Minke.id – Panggung budaya dan ekonomi kreatif menyatu dalam Dekranasda Fest 2025 yang resmi dibuka oleh Bupati Gresik, Fandi Akhmad Yani, di Icon Mall Gresik. Festival ini menjadi ajang promosi sekaligus kebangkitan UMKM Gresik, dengan menampilkan karya-karya khas daerah seperti batik, tenun, hingga songkok.

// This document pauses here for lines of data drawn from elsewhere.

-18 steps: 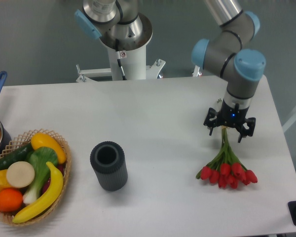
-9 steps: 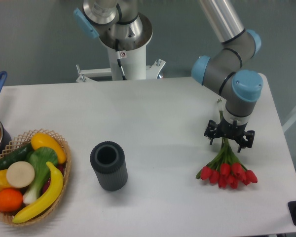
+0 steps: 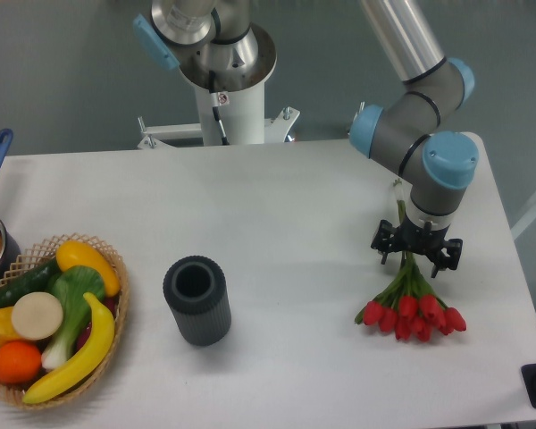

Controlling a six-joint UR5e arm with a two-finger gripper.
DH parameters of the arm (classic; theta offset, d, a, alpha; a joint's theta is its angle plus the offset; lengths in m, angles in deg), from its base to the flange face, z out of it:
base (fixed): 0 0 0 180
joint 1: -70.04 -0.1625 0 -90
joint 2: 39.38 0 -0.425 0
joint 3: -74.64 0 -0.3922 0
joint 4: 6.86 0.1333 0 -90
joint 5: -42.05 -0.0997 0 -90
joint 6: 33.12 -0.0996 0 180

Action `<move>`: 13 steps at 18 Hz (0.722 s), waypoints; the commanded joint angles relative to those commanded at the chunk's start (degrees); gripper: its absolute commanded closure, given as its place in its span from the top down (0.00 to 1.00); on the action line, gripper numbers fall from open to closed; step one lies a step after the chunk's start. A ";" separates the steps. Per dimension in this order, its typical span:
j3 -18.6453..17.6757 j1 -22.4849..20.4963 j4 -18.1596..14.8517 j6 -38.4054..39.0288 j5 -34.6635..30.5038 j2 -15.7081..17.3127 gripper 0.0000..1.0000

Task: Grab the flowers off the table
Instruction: 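Lower the gripper onto the stems and close it around them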

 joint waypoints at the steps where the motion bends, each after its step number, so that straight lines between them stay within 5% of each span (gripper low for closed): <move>1: 0.00 0.00 0.00 0.00 0.00 -0.09 0.99; 5: 0.00 0.00 0.00 0.17 0.00 -0.09 0.70; 13: 0.00 0.00 -0.35 0.62 0.53 0.26 0.44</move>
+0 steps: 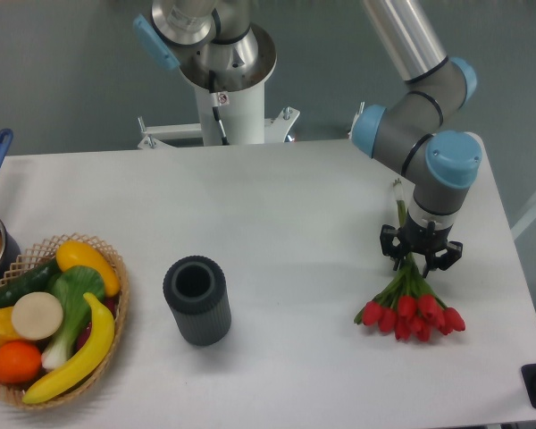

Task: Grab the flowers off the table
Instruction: 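Lower the gripper onto the stems and close it around them, then lift the gripped red tulip bunch up off the table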

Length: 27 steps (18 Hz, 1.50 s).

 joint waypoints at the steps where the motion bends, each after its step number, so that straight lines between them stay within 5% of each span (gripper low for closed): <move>1: 0.00 -0.09 0.00 0.09 0.00 0.00 0.42; 17: 0.88 0.00 -0.79 1.23 0.79 2.72 0.36; 21: 0.61 1.75 -1.58 2.28 2.97 7.64 0.36; 27: 0.88 2.29 -1.50 8.16 18.69 16.51 0.36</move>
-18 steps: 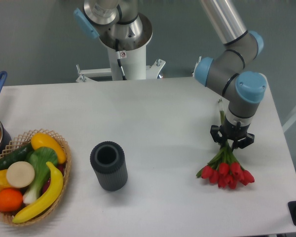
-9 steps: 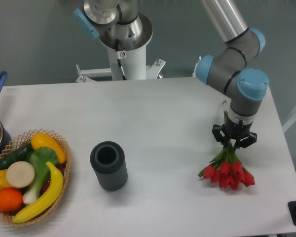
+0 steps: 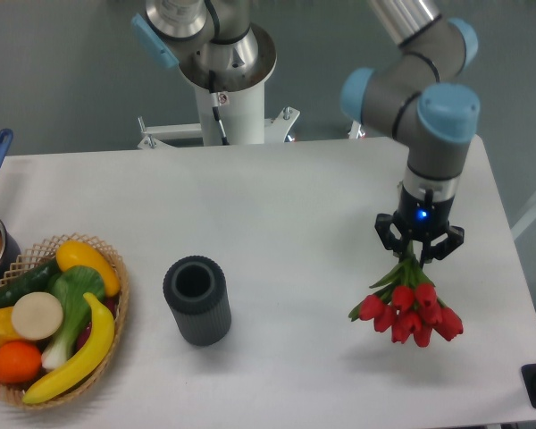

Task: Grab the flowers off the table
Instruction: 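Lift the gripped red tulip bunch up off the table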

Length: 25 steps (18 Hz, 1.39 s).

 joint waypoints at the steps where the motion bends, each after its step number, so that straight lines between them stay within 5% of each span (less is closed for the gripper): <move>1: 0.09 -0.17 0.00 1.23 2.55 1.23 0.36; 6: 3.24 1.14 0.35 9.04 13.46 7.66 0.36; 10: 7.82 3.60 0.61 13.89 19.00 7.84 0.36; 15: 8.00 2.99 0.70 13.72 29.37 7.75 0.36; 25: 7.12 3.08 0.70 13.55 32.02 7.40 0.37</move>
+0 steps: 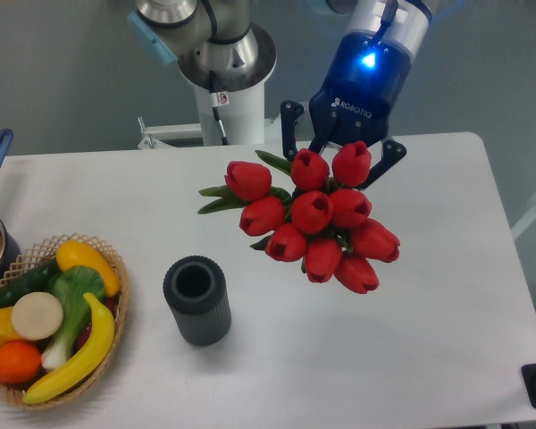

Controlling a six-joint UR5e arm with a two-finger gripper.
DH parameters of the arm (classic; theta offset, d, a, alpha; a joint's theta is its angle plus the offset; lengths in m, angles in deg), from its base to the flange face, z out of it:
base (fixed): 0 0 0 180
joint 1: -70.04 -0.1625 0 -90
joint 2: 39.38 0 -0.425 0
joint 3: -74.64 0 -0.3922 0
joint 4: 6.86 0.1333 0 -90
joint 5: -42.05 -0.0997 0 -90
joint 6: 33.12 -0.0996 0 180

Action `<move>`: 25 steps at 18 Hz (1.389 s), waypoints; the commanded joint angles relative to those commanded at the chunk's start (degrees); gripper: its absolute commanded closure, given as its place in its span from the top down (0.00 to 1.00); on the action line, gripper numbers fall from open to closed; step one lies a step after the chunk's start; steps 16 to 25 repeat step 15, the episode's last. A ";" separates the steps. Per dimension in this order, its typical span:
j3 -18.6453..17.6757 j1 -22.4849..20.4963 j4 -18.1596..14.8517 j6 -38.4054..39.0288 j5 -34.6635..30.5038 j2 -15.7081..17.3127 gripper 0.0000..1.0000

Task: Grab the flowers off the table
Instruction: 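Lift the gripped red tulip bunch up off the table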

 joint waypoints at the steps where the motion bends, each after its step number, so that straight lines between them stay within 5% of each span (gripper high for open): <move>1: 0.09 0.00 0.00 0.00 0.00 0.00 0.37; 25: -0.09 -0.53 -0.09 0.53 0.09 0.35 0.37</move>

“Terima kasih kepada seluruh pihak atas dukungannya. Kita bersama menyaksikan kreasi budaya khas Gresik, mulai dari tenun, batik, songkok, hingga produk UMKM. Semoga acara ini memberi manfaat nyata bagi masyarakat. Siapa lagi yang memperjuangkan kalau bukan kita sendiri. Sukses untuk Dekranasda, dan sukses untuk kebangkitan UMKM di Kabupaten Gresik,” ujar Bupati Yani dalam sambutannya.
Acara ini merupakan hasil kolaborasi antara Pemerintah Kabupaten Gresik, Dekranasda, pelaku UMKM, dan sejumlah perusahaan. Kehadirannya menegaskan bahwa budaya lokal tidak hanya patut dilestarikan, tetapi juga memiliki potensi besar untuk bersaing di kancah global.
Ketua Dekranasda Gresik, Nurul Haromaini Ali Fandi Akhmad Yani, menambahkan bahwa ajang ini menjadi wadah penting bagi pelaku usaha kreatif. “Mulai dari penjahit, pembuat songkok, perajin batik dan songket, hingga desainer dan model, semuanya terlibat aktif. Karya yang ditampilkan lahir dari potensi lokal, sekaligus mempertegas bahwa budaya Gresik mampu bersaing,” tuturnya.
Selain pameran kerajinan, Dekranasda Fest 2025 juga menghadirkan agenda interaktif. Di antaranya pelatihan membuat tas kekinian, lomba peragaan busana antar-OPD, BUMN, BUMD, dan DPRD, hingga pemberian penghargaan bagi peserta serta pendukung terbaik.
Festival ini menjadi simbol kebangkitan UMKM Gresik yang bergerak bersama budaya dan kreativitas. Dari batik yang anggun, songkok yang elegan, hingga karya-karya inovatif UMKM, semua berpadu dalam satu ruang. Hal ini menegaskan bahwa Gresik bukan hanya kota industri, tetapi juga pusat kreativitas dan warisan budaya.